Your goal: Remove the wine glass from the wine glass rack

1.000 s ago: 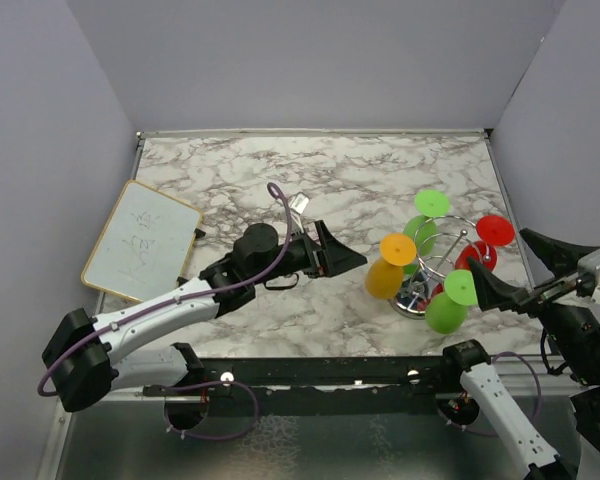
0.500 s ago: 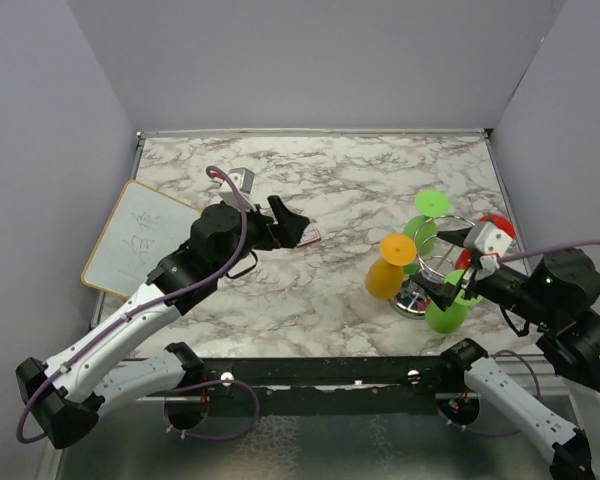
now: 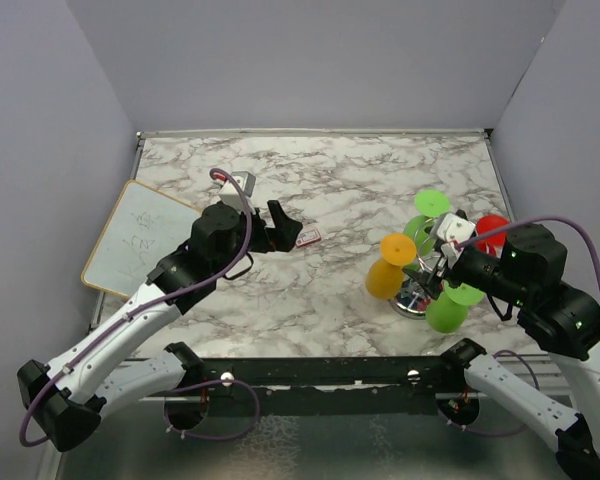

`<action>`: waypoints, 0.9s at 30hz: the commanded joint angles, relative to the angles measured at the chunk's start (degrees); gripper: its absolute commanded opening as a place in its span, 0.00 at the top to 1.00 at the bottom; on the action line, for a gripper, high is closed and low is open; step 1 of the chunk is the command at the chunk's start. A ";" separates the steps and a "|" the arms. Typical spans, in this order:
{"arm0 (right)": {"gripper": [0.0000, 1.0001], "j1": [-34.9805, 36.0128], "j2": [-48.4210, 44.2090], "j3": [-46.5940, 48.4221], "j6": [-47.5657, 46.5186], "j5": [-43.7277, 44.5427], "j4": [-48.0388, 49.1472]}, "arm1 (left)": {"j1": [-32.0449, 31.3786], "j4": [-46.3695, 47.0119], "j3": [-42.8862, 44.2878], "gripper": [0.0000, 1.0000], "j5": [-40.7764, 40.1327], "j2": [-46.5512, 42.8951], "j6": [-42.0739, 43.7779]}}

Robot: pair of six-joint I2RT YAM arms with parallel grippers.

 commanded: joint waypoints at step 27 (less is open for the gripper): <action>0.16 0.44 -2.73 12.50 33.76 9.70 6.37 | -12.68 36.77 1.23 0.34 24.69 27.72 -41.35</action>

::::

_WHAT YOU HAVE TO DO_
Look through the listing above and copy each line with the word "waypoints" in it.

_OUTPUT FOR THIS TASK_
`<action>`: waypoints, 0.9s at 30hz: the commanded joint angles, relative to the angles measured at the chunk's start (degrees); gripper: its absolute commanded opening as a place in its span, 0.00 at the top to 1.00 at the bottom; on the action line, for a gripper, high is closed and low is open; step 1 of the chunk is the command at the chunk's start. A ";" separates the steps and a "|" the arms. Typical spans, in this order:
 commanded: joint waypoints at step 27 (less is open for the gripper): <action>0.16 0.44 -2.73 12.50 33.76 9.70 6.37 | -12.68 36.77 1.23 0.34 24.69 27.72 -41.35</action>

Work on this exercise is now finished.